WHAT THIS TASK INVOLVES:
For the copy, please give all of the data again exactly and leave the pictures out.

═══ SUPPLIED INFORMATION ═══

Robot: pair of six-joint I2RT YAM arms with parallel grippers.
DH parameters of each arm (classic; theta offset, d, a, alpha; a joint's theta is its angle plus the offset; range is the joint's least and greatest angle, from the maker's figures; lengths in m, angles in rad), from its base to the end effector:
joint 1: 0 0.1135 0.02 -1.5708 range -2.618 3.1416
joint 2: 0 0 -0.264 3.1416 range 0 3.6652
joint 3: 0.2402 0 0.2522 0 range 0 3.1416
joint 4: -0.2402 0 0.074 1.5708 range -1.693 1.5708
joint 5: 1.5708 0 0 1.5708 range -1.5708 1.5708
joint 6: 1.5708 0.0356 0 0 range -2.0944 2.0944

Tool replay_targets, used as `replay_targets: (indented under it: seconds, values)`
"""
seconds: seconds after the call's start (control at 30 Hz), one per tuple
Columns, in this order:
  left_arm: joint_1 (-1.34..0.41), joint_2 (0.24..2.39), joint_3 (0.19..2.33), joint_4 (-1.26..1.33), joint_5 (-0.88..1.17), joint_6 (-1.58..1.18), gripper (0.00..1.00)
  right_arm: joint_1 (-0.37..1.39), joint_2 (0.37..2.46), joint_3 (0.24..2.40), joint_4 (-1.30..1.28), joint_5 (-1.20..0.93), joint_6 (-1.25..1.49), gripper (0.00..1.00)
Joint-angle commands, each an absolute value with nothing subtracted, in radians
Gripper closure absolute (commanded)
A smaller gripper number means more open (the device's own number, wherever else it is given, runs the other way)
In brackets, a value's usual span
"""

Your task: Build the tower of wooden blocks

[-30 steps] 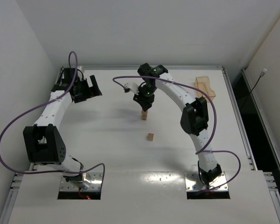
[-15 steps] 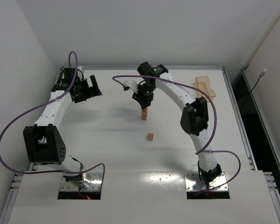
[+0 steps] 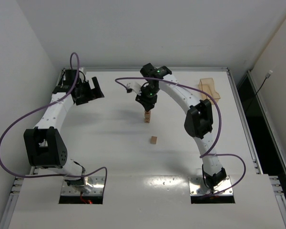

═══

EXPECTED ANSWER:
Robot: pair of six-joint I2RT YAM arms with parallel grippers.
DH parameters of each arm (classic; theta offset, d, a, alpha; a joint's theta is its angle plus the offset; range is the joint's least and greatest angle, from the maker's figures; lengths in m, angles in rad), from its base to the end effector:
joint 1: 0 0.1135 0.02 -1.5708 range -2.618 3.1416
joint 2: 0 0 -0.264 3.1416 range 0 3.6652
joint 3: 0.2402 0 0.2522 0 range 0 3.1416
joint 4: -0.2402 0 0.074 1.5708 range -1.693 1.5708
joint 5: 1.5708 0 0 1.5708 range -1.5708 1.5708
joint 6: 1.5708 0.0356 0 0 range -2.0944 2.0944

Tool replay_targets, used as `replay_targets: (indented under it: seconds, values)`
"""
seconds: seconds after the call's start (control at 30 Hz), one per tuple
Columns, in this order:
  left_arm: joint_1 (-1.34..0.41), joint_2 (0.24..2.39), joint_3 (0.19..2.33), joint_4 (-1.26..1.33), joint_5 (-0.88..1.17), joint_6 (-1.58..1.18), gripper (0.00..1.00)
  right_arm: joint_1 (-0.37..1.39), joint_2 (0.37..2.46), joint_3 (0.24..2.40), joint_4 (-1.30..1.28), joint_5 (-1.20..0.93), joint_6 (-1.25..1.49), gripper (0.00..1.00)
Joint-angle commands, each an absolute value with nothing subtracted, in radians
Gripper closure absolute (commanded)
A smaller gripper number means more open (the device's own number, wherever else it is given, runs the other way)
In brackets, a value's usual span
"""

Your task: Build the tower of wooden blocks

[-30 steps] 
[-15 steps] 
[+0 steps] 

This is the complete output for the exercise.